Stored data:
━━━━━━━━━━━━━━━━━━━━

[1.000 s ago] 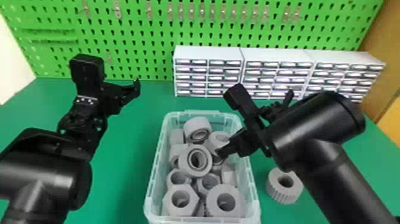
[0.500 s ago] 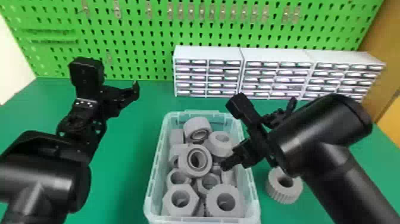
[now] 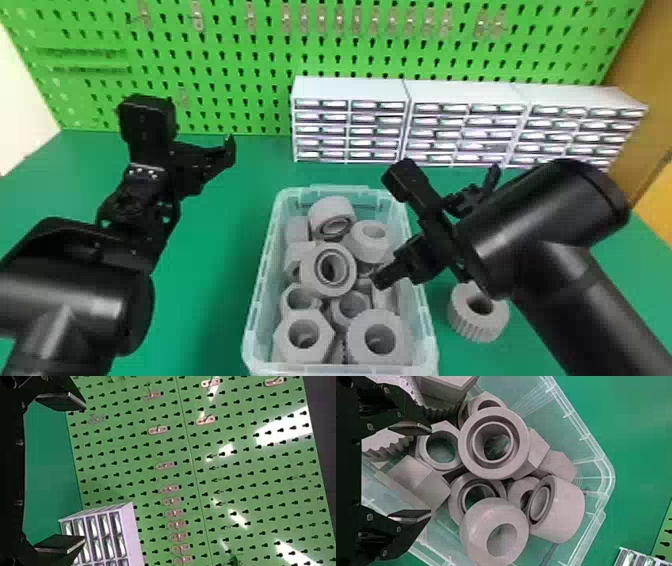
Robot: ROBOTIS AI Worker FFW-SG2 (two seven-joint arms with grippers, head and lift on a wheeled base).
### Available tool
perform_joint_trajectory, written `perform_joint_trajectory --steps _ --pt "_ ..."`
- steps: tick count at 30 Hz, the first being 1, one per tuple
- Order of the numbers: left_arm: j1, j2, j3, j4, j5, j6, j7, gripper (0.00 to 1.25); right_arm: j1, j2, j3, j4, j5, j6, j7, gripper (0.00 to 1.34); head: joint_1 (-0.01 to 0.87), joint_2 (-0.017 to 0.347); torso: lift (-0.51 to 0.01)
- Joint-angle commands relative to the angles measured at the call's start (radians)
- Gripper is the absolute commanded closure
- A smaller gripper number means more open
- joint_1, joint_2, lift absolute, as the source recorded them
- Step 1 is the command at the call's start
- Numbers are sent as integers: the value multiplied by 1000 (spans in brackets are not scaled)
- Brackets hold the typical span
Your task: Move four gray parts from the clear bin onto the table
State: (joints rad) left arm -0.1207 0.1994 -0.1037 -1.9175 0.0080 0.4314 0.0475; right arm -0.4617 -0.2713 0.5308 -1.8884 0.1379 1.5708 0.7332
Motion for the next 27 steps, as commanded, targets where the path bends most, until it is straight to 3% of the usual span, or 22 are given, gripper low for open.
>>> perform_joint_trajectory --steps 1,17,23,27 --pt "-1 -2 1 0 0 0 0 107 -3 -2 3 0 0 1 0 521 686 26 -50" --pt "-7 0 -2 0 4 0 0 102 -6 -3 9 2 19 1 0 521 686 26 -50" --pt "-8 -2 -7 2 7 0 0 105 -5 17 26 3 114 -2 0 521 686 26 -50" --pt "-10 -2 -10 3 9 0 0 105 -6 29 31 21 124 -41 0 521 686 26 -50"
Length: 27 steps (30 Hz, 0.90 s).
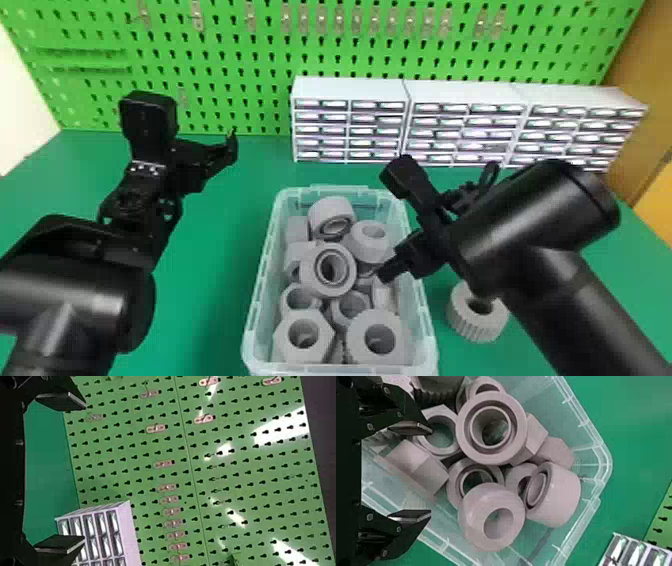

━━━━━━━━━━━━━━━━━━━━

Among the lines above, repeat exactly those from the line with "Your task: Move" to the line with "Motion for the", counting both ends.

**Expected output:**
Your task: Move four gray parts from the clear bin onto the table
State: (joints rad) left arm -0.1207 0.1994 -0.1037 -1.9175 0.0080 0.4314 0.0475; right arm -0.4617 -0.2713 0.5308 -1.8884 0.1379 1.5708 0.7332
Motion for the next 27 steps, as commanded, targets where the path bends most, until it is straight to 3% of the usual span, or 22 are given, gripper low for open.

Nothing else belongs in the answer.